I was pretending that I was back in Guishan that windy afternoon, by the pig, being yelled at by the butcher.

The yelling had gone on for so long that all the customers around us had stopped their business to stare.

By the time Ba finally came to fetch me, I was already in tears.

When the butcher saw Ba, he stopped yelling at me and started yelling at him instead. You should have raised your daughter better. You should have taught her respect. How can you let a girl run wanton like this, without anyone to keep her in line?

I felt awful for getting Ba in trouble, but he hardly seemed bothered at all. He only put a gentle hand on my shoulder as he led me away. Don’t worry, he said. Let’s go home.

Someone far away said, “Lady Yin passes the test. We have determined her to be dutiful.”

Later, my scribe barged into my basin-room while I was still washing myself. “I told you,” he said venomously. “I told you.”
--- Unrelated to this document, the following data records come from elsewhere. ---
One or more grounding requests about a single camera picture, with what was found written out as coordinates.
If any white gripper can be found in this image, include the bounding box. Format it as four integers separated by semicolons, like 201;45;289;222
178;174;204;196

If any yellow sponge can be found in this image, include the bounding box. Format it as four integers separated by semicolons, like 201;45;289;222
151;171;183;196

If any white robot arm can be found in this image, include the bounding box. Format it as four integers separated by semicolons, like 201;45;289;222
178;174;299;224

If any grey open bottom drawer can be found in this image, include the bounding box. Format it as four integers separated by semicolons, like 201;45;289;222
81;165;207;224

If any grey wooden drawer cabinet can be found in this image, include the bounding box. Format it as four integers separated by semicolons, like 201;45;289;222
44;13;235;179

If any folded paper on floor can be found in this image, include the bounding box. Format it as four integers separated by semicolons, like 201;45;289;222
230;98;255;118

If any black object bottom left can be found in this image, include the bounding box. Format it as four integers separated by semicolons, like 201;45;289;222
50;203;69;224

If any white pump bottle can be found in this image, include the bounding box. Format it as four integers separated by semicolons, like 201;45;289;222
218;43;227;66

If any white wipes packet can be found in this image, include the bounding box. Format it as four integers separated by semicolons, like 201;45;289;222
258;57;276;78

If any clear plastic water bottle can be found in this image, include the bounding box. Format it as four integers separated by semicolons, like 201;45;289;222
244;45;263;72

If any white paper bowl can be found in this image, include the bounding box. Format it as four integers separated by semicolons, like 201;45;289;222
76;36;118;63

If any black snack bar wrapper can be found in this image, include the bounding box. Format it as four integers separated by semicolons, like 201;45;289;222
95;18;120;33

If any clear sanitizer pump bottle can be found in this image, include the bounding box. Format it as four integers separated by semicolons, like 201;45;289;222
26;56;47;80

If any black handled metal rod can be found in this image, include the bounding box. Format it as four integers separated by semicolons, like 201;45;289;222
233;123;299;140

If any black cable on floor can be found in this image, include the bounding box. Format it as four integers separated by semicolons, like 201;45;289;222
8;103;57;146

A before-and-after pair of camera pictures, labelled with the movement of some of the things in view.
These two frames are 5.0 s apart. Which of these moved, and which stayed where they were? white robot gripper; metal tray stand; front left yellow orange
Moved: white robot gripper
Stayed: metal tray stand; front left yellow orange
I threw my hands over my breasts and sank further into the bathwater. I was too tired and too hurt to argue with him.

“I told you it was a mistake not to punish Jin Veris. Because you did not, the other concubines have grown bold. Because you did not, your enemies have learned they can hurt you without consequence. And now look, they try even baser tactics in an attempt to kill you. You have only yourself to blame. You and nobody else…” He went on and on.

If I had punished Jin Veris, I would have never known about the rumors in the first place. But Ciyi could not know that.

I let him yell at me, pretending Ba had one strong hand on my shoulder. Don’t worry. Let’s go home. After Ciyi left, I kept washing myself. I kept scrubbing and scrubbing at any place the doctor touched me, but it wasn’t working, I still felt dirty.